What is being asked:
How many lines in the data that follows contain the word "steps"? Only that number is needed.

Stored data:
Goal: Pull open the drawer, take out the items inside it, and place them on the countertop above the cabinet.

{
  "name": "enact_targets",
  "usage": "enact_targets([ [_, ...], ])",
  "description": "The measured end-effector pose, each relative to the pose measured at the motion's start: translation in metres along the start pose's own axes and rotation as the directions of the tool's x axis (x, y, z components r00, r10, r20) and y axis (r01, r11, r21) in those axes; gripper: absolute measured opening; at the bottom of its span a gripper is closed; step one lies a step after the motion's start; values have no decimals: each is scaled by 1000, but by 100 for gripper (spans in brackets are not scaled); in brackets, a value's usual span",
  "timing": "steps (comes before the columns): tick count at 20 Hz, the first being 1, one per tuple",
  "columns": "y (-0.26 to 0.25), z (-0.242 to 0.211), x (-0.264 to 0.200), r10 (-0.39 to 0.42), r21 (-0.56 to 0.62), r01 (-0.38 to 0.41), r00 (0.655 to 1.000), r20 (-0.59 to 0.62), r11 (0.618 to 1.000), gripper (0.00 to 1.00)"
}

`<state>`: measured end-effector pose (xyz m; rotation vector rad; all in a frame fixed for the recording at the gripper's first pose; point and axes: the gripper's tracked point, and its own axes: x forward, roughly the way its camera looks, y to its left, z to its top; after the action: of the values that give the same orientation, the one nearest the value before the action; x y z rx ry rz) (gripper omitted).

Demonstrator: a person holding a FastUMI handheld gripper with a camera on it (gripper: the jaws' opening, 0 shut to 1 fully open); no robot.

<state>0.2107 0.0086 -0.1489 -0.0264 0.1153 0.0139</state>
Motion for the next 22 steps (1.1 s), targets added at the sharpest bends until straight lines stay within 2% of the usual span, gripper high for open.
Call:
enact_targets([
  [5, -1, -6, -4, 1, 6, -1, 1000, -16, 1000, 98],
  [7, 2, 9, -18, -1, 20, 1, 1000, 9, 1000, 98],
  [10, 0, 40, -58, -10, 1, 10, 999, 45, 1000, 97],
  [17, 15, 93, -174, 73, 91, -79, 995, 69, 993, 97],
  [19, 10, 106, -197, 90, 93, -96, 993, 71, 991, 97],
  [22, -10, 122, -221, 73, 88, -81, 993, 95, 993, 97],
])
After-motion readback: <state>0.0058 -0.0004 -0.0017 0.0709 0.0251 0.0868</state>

Expected answer:
2